Swinson, sin embargo, ha visto clara su oportunidad. Fue ella, en coordinación con los nacionalistas escoceses del SNP, la primera que tendió el cebo a Boris Johnson. Le ofreció su apoyo para celebrar las elecciones generales adelantadas que perseguía. Y logró burlar, paradójicamente, la Ley de Mandato Parlamentario Fijo de 2011 que los liberaldemócratas habían impulsado para evitar que los grandes partidos convocaran a las urnas cuando a ellos les convenía. Los laboristas, nada convencidos de las posibilidades de su candidato Corbyn, acabaron apoyando a desgana la estrategia. El PLD puso una condición que para ellos tenía casi un significado existencial: que se paralizara la tramitación del acuerdo del Brexit alcanzado con la UE por Johnson, una vez asegurada una nueva prórroga hasta el 31 de enero. Era el modo de presentarse ante los electores con la crisis sin resolver, y poder así mantener la promesa de evitar la salida de la Unión Europea. Porque el PLD no juega con la idea de un segundo referéndum o un nuevo acuerdo. Su objetivo es claro: si ganan, revocarán el artículo 50 del Tratado de Lisboa (el mecanismo que puso en marcha el Brexit).

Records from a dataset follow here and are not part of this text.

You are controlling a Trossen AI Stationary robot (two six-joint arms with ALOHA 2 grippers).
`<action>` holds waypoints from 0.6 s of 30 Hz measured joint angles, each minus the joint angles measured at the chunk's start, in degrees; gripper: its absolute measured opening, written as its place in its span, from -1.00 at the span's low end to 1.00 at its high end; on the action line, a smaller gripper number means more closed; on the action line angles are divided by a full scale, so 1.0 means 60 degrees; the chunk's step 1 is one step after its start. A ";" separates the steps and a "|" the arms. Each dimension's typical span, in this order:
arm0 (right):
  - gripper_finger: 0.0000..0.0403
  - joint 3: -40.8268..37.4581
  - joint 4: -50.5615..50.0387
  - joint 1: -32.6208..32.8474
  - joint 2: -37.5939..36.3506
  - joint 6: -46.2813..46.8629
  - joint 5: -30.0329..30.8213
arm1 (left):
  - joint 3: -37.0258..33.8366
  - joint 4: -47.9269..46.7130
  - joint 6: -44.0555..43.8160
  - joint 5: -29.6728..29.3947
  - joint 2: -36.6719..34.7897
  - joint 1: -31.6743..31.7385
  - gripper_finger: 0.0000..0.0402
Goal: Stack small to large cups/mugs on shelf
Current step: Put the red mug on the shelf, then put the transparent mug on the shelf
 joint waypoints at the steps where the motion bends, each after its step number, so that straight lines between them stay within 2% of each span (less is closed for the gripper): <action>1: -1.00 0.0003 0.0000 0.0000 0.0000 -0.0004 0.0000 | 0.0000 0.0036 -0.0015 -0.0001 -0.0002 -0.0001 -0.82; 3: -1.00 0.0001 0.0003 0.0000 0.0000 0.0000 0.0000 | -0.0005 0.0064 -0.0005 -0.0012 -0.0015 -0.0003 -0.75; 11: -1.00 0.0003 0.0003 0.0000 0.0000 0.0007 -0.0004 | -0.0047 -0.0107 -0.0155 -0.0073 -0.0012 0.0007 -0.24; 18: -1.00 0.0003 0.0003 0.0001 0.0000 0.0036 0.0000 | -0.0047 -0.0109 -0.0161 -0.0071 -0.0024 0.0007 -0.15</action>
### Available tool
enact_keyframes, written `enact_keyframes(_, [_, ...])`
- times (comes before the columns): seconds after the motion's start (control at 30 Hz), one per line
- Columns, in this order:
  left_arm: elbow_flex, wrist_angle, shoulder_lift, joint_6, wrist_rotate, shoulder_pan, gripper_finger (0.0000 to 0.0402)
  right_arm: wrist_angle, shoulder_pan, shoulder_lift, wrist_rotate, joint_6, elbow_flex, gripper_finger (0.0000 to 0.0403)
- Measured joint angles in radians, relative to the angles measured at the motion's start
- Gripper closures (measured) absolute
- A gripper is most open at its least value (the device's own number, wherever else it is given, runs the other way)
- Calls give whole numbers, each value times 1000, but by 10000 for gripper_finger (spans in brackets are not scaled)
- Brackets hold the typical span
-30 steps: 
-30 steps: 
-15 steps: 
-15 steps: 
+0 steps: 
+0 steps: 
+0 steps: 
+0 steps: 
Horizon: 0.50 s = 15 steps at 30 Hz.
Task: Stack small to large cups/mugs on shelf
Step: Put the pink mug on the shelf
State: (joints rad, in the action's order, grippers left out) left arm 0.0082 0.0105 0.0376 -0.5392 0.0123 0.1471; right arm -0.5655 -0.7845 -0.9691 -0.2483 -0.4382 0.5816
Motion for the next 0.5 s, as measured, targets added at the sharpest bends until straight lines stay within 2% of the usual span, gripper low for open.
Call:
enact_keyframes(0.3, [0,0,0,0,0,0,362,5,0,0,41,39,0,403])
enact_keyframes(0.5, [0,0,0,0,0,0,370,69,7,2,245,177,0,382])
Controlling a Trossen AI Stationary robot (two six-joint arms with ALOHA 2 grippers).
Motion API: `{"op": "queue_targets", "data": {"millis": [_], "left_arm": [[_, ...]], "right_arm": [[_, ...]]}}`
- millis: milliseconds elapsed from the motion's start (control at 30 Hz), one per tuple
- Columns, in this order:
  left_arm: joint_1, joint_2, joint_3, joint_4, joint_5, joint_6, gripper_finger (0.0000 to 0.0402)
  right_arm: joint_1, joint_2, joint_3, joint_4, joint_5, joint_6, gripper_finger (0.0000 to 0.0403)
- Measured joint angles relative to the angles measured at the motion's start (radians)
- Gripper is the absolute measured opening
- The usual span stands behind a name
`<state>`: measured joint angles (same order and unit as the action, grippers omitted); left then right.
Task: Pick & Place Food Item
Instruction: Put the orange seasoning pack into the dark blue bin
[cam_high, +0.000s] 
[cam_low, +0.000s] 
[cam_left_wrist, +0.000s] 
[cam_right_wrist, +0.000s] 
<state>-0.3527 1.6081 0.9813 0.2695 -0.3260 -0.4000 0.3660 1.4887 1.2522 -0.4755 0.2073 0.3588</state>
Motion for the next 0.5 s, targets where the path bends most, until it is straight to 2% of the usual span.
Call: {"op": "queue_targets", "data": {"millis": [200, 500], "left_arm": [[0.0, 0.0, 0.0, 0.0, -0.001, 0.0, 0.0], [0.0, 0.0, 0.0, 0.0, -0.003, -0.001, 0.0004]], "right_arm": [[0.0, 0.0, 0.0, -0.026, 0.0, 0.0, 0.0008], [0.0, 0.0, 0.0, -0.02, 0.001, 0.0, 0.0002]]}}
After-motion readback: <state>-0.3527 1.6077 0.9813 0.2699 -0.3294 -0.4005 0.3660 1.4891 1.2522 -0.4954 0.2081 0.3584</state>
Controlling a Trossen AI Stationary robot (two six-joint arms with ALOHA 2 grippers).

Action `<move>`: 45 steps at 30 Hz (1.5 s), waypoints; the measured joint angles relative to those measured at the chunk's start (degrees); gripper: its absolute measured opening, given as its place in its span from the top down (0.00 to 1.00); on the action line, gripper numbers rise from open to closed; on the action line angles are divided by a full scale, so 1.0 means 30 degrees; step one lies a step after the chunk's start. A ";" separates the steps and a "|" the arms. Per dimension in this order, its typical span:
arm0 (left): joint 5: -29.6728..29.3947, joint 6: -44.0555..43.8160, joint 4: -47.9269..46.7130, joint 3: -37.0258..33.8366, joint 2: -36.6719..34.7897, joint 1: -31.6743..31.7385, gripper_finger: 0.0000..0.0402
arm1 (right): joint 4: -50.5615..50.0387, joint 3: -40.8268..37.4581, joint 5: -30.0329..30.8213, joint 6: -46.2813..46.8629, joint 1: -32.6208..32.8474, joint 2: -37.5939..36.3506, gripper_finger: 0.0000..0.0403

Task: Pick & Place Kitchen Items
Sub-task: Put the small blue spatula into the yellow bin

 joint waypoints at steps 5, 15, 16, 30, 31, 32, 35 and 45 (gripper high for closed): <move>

"No menospreciaría a Swinson. Me parece una política muy sólida y con una cabeza muy bien amueblada", explicaba hace pocas semanas a EL PAÍS Vernon Bogdanor, uno de los constitucionalistas más prestigiosos del Reino Unido, y en su día tutor del joven David Cameron. Cuando así lo afirmaba, a principios de octubre, una encuesta de YouGov colocaba a la líder liberaldemócrata por delante del laborista Corbyn, 23% frente a 21%. Hoy, cuando las elecciones generales ya son una realidad con fecha concreta (12 de diciembre), las cifras han comenzado a resituarse, y el principal partido de la oposición tiene un apoyo del 25% frente al 16% de los libdems.

El PLD cree que necesita pocos votos para dar la vuelta a la situación en muchas circunscripciones (grandes ciudades y el sur de Inglaterra) y que tiene a su alcance más de cien escaños. La batalla, sin embargo, acaba de comenzar, y Swinson tiene intención de recorrerse el país de punta a punta en una campaña de estilo presidencialista que le ayude a consolidar un nombre, el suyo, que ya resuena con fuerza entre los británicos. De hecho, la misma empresa de sondeos, YouGov, refleja que ya son mayoría los ciudadanos que quieren verla codo con codo junto a Johnson y Corbyn en los debates televisados.